(Records from a data collection)
═══

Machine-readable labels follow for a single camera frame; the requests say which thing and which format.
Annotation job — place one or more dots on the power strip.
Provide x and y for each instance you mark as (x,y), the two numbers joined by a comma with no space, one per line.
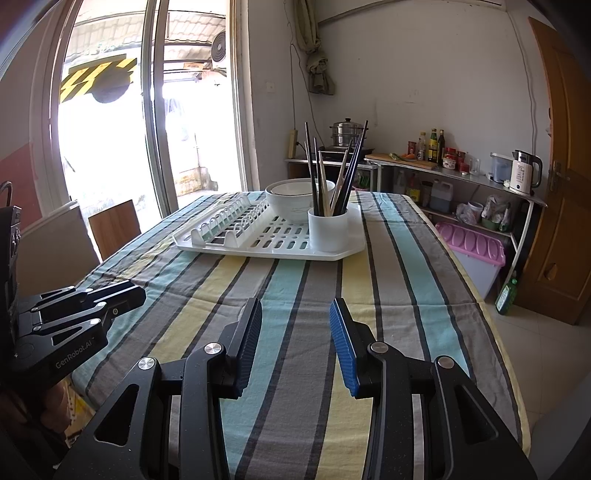
(292,145)

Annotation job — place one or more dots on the clear glass bottle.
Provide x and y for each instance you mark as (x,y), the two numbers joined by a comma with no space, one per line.
(422,147)

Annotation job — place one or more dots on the green bottle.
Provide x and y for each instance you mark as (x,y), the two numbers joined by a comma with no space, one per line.
(505,297)

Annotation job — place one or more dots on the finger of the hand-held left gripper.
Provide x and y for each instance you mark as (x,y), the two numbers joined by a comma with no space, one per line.
(111,288)
(115,311)

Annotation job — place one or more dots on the outdoor fan unit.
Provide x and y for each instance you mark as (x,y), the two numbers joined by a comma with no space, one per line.
(218,48)

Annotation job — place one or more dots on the wooden cutting board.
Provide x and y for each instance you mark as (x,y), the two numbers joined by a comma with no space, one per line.
(392,161)

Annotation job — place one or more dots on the black chopstick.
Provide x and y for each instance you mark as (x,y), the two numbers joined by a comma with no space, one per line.
(317,175)
(310,161)
(349,166)
(355,154)
(359,150)
(346,180)

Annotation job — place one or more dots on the white jar with red lid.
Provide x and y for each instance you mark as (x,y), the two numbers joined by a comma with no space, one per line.
(449,163)

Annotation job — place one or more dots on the black cooktop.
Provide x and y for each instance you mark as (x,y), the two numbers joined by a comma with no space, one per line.
(369,150)

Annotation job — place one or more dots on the white electric kettle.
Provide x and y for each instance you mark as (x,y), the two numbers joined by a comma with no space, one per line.
(521,175)

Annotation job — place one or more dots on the black-rimmed white bowl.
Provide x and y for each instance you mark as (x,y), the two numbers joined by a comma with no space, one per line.
(295,188)

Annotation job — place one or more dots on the pale wooden chair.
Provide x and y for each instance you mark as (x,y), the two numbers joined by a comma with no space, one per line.
(55,249)

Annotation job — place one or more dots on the clear plastic pitcher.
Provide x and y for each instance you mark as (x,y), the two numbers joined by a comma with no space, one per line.
(498,170)

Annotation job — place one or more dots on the striped tablecloth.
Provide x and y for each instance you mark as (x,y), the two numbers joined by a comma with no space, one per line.
(295,304)

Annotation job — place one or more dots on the hanging grey cloth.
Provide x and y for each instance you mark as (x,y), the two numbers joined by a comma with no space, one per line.
(321,74)

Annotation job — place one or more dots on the drinking glass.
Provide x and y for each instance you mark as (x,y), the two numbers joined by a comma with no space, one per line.
(475,167)

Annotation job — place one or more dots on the small red jar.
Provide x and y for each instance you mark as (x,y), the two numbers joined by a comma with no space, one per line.
(461,161)

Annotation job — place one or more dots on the wooden chopstick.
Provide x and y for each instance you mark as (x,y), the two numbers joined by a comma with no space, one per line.
(323,184)
(313,180)
(336,189)
(340,182)

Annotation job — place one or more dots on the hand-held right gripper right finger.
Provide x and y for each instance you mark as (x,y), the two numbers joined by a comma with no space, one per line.
(344,346)

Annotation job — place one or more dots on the white plastic bag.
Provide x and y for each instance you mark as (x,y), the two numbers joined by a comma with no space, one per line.
(468,213)

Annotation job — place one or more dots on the wooden door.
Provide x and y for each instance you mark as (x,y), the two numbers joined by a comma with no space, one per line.
(558,230)

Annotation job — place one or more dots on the metal kitchen shelf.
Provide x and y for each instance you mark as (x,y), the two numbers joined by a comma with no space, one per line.
(489,182)

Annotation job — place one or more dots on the plastic jerry can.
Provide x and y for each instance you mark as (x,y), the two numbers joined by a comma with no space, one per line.
(442,198)

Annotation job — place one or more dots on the yellow and black sign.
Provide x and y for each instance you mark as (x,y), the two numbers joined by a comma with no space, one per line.
(78,78)

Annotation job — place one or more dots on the sliding glass door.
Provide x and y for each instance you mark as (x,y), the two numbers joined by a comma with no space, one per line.
(157,115)

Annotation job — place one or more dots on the white plastic dish rack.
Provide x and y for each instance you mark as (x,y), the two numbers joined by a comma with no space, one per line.
(295,253)

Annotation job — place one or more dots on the pink-lidded storage bin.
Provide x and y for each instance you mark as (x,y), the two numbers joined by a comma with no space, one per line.
(466,240)

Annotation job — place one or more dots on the yellow-label sauce bottle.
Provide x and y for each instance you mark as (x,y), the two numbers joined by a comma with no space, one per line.
(432,146)

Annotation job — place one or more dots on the brown wooden chair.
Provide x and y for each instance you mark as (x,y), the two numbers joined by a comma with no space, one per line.
(115,230)

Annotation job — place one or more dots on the dark sauce bottle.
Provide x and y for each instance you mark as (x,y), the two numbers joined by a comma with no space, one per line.
(442,145)

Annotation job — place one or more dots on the large white bowl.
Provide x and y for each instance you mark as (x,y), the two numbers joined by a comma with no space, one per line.
(286,207)

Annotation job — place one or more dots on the dark jar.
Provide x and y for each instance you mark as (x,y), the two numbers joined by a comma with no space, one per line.
(427,194)

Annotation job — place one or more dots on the white cup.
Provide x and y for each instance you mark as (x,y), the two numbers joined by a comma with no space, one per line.
(328,233)

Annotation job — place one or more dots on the oil bottle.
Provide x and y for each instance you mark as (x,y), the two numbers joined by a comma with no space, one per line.
(413,188)

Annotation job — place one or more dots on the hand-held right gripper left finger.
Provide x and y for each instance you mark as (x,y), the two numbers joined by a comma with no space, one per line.
(249,346)

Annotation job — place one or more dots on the steel steamer pot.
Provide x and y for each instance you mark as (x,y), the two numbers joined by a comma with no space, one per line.
(342,131)

═══

§ **Exercise**
Copy the records above precisely, and leave every image out of the copy.

§ **Exercise solution**
Machine-readable labels follow for a single camera frame; the requests say which thing and which format.
Annotation job — place one or more dots on the power strip.
Provide x and y for each instance you mark as (x,y), the two numbers joined by a comma with no space, one per line.
(292,145)

Annotation job — place one or more dots on the clear glass bottle.
Provide x and y for each instance you mark as (x,y), the two numbers joined by a comma with no space, one per line.
(422,147)

Annotation job — place one or more dots on the green bottle.
Provide x and y for each instance you mark as (x,y), the two numbers joined by a comma with no space, one per line.
(505,297)

Annotation job — place one or more dots on the finger of the hand-held left gripper.
Provide x and y for each instance you mark as (x,y), the two numbers joined by a comma with no space, one per line.
(111,288)
(115,311)

Annotation job — place one or more dots on the outdoor fan unit.
Provide x and y for each instance you mark as (x,y), the two numbers joined by a comma with no space, one per line.
(218,48)

Annotation job — place one or more dots on the wooden cutting board.
Provide x and y for each instance you mark as (x,y), the two numbers joined by a comma with no space, one per line.
(392,161)

Annotation job — place one or more dots on the black chopstick.
Provide x and y for each instance you mark as (x,y), the two numbers joined by a comma with no space, one per line.
(317,175)
(310,161)
(349,166)
(355,154)
(359,150)
(346,180)

Annotation job — place one or more dots on the white jar with red lid.
Provide x and y for each instance you mark as (x,y), the two numbers joined by a comma with no space, one per line.
(449,163)

Annotation job — place one or more dots on the black cooktop.
Provide x and y for each instance you mark as (x,y), the two numbers joined by a comma with no space, one per line.
(369,150)

Annotation job — place one or more dots on the white electric kettle.
Provide x and y for each instance you mark as (x,y), the two numbers joined by a comma with no space, one per line.
(521,175)

Annotation job — place one or more dots on the black-rimmed white bowl.
Provide x and y for each instance you mark as (x,y), the two numbers joined by a comma with no space, one per line.
(295,188)

Annotation job — place one or more dots on the pale wooden chair.
Provide x and y for each instance you mark as (x,y), the two numbers joined by a comma with no space, one per line.
(55,249)

Annotation job — place one or more dots on the clear plastic pitcher.
Provide x and y for each instance you mark as (x,y), the two numbers joined by a comma with no space, one per line.
(498,170)

Annotation job — place one or more dots on the striped tablecloth.
Provide x and y for each instance you mark as (x,y), the two numbers joined by a comma with no space, one per line.
(295,304)

Annotation job — place one or more dots on the hanging grey cloth.
Provide x and y for each instance you mark as (x,y), the two numbers joined by a comma with no space, one per line.
(321,74)

Annotation job — place one or more dots on the drinking glass.
Provide x and y for each instance you mark as (x,y), the two numbers joined by a comma with no space, one per line.
(475,167)

Annotation job — place one or more dots on the small red jar.
Provide x and y for each instance you mark as (x,y), the two numbers joined by a comma with no space, one per line.
(461,161)

Annotation job — place one or more dots on the wooden chopstick.
Provide x and y for each instance you mark as (x,y), the two numbers joined by a comma with no space, one per line.
(323,184)
(313,180)
(336,189)
(340,182)

Annotation job — place one or more dots on the hand-held right gripper right finger.
Provide x and y for each instance you mark as (x,y), the two numbers joined by a comma with no space, one per line.
(344,346)

Annotation job — place one or more dots on the white plastic bag.
Provide x and y for each instance you mark as (x,y), the two numbers joined by a comma with no space, one per line.
(468,213)

Annotation job — place one or more dots on the wooden door.
Provide x and y for each instance you mark as (x,y), the two numbers joined by a comma with no space, one per line.
(558,230)

Annotation job — place one or more dots on the metal kitchen shelf.
Provide x and y for each instance you mark as (x,y), the two numbers joined by a comma with no space, one per line.
(489,182)

Annotation job — place one or more dots on the plastic jerry can.
Provide x and y for each instance you mark as (x,y), the two numbers joined by a comma with no space, one per line.
(442,198)

Annotation job — place one or more dots on the yellow and black sign.
Provide x and y for each instance you mark as (x,y), the two numbers joined by a comma with no space, one per line.
(78,78)

Annotation job — place one or more dots on the sliding glass door.
Provide x and y for each instance you mark as (x,y), the two numbers joined by a comma with no space, one per line.
(157,115)

Annotation job — place one or more dots on the white plastic dish rack.
Provide x and y for each instance you mark as (x,y), the two numbers joined by a comma with no space, one per line.
(295,253)

Annotation job — place one or more dots on the pink-lidded storage bin.
Provide x and y for each instance you mark as (x,y), the two numbers joined by a comma with no space, one per line.
(466,240)

Annotation job — place one or more dots on the yellow-label sauce bottle.
Provide x and y for each instance you mark as (x,y), the two numbers joined by a comma with no space, one per line.
(432,146)

Annotation job — place one or more dots on the brown wooden chair.
Provide x and y for each instance you mark as (x,y), the two numbers joined by a comma with no space, one per line.
(115,230)

Annotation job — place one or more dots on the dark sauce bottle.
Provide x and y for each instance you mark as (x,y), the two numbers joined by a comma with no space, one per line.
(442,145)

Annotation job — place one or more dots on the large white bowl.
Provide x and y for each instance you mark as (x,y), the two numbers joined by a comma with no space, one per line.
(286,207)

Annotation job — place one or more dots on the dark jar.
Provide x and y for each instance you mark as (x,y), the two numbers joined by a comma with no space, one per line.
(427,194)

Annotation job — place one or more dots on the white cup.
Provide x and y for each instance you mark as (x,y), the two numbers joined by a comma with no space, one per line.
(328,233)

Annotation job — place one or more dots on the oil bottle.
Provide x and y for each instance you mark as (x,y), the two numbers joined by a comma with no space, one per line.
(413,188)

Annotation job — place one or more dots on the hand-held right gripper left finger.
Provide x and y for each instance you mark as (x,y), the two numbers joined by a comma with no space, one per line.
(249,346)

Annotation job — place one or more dots on the steel steamer pot.
Provide x and y for each instance you mark as (x,y), the two numbers joined by a comma with no space, one per line.
(342,131)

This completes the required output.